To most people a profit is extraordinary.
 
Yes. I remember profit ... from the old days .... and savings!!!

I remember savings too.

What many tend to forget is that we aren't in a bull market...unlike the U.S. It's a bear market bounce with the banks, Telstra etc. pretty much dragging the XJO higher by themselves. This is why most traders are struggling. Even proven mechanical systems have been/are struggling though nothing changes...we have been here before and will be again in the future. Patience, as the good times will return...just not yet. Those that have diversified into other markets are doing ok.
 
Does anyone have any experience using Nick Radge's Weekend Trend Trader?

Thinking of buying his TurnKey code. The system generates an incredible MAR (CAGR/maxDD) of 1.16 on the US market (Russell 3000 small cap) over 17 years (1995 - 2012).
I still haven't seen this validated. 17 years of audited results? Tech was going to ask Radge about this.
 
I still haven't seen this validated. 17 years of audited results? Tech was going to ask Radge about this.
Would it be illegal to advertise a subscription service that was based on a backtest?

Thinking of buying his TurnKey code. The system generates an incredible MAR (CAGR/maxDD) of 1.16 on the US market (Russell 3000 small cap) over 17 years (1995 - 2012).
 
I still haven't seen this validated. 17 years of audited results? Tech was going to ask Radge about this.

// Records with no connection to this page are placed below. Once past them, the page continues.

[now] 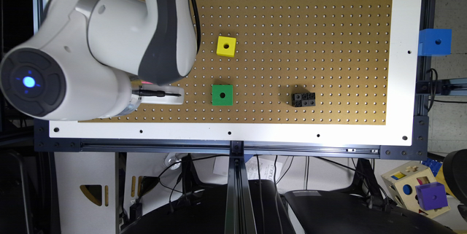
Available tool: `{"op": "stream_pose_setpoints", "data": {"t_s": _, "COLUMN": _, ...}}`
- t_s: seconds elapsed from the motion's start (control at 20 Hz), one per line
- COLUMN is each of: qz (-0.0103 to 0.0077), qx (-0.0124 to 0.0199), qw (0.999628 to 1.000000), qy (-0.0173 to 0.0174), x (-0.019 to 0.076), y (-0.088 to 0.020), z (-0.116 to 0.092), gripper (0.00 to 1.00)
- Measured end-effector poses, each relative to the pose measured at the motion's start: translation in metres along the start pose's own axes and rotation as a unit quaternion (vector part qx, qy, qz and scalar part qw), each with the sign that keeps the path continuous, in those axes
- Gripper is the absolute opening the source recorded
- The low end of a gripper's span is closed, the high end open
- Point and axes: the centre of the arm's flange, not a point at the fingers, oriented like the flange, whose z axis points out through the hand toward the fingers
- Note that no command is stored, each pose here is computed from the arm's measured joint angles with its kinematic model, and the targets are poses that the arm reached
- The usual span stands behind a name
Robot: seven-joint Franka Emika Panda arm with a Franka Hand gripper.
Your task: Pick up pink block.
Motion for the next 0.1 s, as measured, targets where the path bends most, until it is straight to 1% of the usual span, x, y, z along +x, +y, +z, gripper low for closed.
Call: {"op": "stream_pose_setpoints", "data": {"t_s": 0.1, "qz": 0.0, "qx": -0.0004, "qw": 1.0, "qy": -0.0005, "x": -0.0007, "y": 0.0004, "z": -0.0109, "gripper": 0.0}}
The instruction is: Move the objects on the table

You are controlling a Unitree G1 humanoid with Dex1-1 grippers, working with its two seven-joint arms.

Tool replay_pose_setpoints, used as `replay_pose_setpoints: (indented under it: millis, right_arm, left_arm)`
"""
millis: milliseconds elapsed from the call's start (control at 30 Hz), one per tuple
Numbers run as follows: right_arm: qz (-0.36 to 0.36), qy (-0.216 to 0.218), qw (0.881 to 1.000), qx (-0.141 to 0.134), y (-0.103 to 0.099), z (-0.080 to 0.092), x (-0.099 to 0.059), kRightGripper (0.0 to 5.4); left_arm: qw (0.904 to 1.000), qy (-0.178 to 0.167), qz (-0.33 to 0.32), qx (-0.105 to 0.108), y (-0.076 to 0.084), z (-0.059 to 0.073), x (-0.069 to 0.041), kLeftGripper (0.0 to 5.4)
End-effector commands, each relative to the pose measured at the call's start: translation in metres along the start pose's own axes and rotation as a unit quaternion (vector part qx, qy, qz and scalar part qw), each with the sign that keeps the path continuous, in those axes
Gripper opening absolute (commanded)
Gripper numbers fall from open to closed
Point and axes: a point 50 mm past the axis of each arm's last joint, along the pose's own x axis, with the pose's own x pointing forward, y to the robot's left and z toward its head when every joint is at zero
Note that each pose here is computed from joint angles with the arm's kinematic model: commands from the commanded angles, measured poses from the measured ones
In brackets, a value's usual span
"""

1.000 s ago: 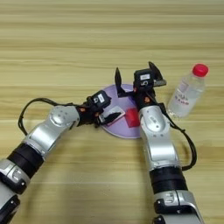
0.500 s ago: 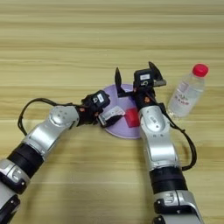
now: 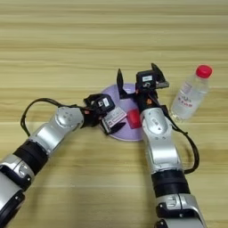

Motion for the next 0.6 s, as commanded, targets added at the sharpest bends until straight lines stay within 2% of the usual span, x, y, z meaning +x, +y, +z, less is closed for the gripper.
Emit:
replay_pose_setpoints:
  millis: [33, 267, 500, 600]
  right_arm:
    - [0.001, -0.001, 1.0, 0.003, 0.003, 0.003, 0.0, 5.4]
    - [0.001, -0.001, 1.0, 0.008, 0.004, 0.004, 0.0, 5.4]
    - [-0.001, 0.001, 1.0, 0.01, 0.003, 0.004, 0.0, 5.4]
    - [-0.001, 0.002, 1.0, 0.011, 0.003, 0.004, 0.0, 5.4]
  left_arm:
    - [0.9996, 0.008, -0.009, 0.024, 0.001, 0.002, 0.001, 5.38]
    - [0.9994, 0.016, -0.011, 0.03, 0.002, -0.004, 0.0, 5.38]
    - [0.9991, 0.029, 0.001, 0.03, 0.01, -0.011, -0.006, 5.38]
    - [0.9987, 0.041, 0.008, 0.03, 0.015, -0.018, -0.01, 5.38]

Radge is still in the US and I'm still on a ship in the Pacific

Would it be illegal to advertise a subscription service that was based on a backtest?

Why?

If you did have audited results for 17 yrs then if you failed to match the results you could argue you haven't traded 17 yrs.
Infact pretty well 100 % of traders who subscribe to a method fail to hold through any drawdown
And it could be argued are their own worst enemies.

Mind you if a method I was trading systematically traded outside of the farthest range of deviation I'd close out as well.
But that's not the case in most cases I know of.
 
Most of those FX Expert Advisors are sold on back test results after optimisation so probably all good. Not interested really as I don't even follow the guy. His business and I wish him well.
 
I don't understand the vitriol. I took a look at the book thanks to this thread, it was a nice little read. Always nice to see a backtest in a book (however short) as opposed to the 99.99% of other books that don't bother.

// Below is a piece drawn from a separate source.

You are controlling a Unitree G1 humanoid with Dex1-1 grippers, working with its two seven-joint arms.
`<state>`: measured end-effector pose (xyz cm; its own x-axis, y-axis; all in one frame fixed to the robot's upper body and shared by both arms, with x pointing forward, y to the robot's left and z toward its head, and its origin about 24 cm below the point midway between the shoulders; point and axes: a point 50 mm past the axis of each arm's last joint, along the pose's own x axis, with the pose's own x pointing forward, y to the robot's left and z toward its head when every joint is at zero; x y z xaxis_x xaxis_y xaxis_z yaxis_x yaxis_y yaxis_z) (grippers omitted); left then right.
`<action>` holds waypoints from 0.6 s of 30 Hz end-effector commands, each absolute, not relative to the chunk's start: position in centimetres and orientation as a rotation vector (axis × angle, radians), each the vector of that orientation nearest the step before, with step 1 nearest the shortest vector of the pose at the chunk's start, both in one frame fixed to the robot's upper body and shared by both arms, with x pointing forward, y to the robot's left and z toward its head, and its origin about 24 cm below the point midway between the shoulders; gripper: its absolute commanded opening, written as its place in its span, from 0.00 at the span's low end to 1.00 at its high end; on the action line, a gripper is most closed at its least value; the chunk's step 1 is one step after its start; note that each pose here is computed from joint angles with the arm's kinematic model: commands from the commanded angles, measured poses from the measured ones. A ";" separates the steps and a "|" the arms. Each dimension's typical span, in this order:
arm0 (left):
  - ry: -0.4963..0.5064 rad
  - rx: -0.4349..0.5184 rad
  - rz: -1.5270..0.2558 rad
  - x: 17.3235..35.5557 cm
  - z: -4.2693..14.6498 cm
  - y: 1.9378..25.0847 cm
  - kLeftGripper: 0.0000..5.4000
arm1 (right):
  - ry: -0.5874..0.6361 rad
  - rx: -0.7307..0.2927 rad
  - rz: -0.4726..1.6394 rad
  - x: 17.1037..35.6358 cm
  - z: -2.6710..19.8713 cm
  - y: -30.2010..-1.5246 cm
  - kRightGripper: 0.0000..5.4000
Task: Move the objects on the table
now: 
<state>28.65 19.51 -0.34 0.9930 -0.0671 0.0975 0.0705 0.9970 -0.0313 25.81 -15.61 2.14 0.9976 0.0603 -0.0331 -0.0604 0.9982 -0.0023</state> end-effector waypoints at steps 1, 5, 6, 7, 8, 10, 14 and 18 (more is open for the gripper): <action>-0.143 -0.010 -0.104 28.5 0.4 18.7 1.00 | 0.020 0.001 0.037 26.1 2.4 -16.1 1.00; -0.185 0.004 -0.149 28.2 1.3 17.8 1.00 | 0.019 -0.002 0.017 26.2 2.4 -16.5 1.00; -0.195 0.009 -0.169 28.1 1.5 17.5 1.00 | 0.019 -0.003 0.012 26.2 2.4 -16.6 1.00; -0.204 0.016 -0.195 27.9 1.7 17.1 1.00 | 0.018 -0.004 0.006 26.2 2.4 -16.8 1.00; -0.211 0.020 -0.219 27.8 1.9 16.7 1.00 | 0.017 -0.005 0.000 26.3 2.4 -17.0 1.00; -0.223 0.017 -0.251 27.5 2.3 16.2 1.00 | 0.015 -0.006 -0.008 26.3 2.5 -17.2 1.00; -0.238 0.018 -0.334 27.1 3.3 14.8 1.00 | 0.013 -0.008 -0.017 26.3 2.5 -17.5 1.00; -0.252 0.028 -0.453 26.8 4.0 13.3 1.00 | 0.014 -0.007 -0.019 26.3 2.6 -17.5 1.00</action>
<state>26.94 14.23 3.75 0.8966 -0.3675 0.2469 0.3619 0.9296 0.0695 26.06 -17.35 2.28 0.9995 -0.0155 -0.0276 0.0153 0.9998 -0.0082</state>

Re: buying the code: isn't that what you're buying? The code to run the system on software? Back tested results are just that; a test going backwards in time to see how something you've proposed would have done. Never mind the details, pitfalls etc involved...that's the essence of it.

If I have a theory that stocks mentioned over a certain frequency on ASF outperform the market over the next time period...I can back test that. Whether it was a good back test or a poorly constructed, over optimised, data fitted back test (happens all too often, including in academia)...is another (important) story.

Anyway, I thought that's how most system code was sold? Standard sort of back tests provided...up to the buyer to decide if that fits their needs or not (meaning; the type of back testing itself, not just the results).

So, what's the prob?
 
A number of years ago the annual results of the growth portfolio was on the actual chartist website but they were taken down at some point.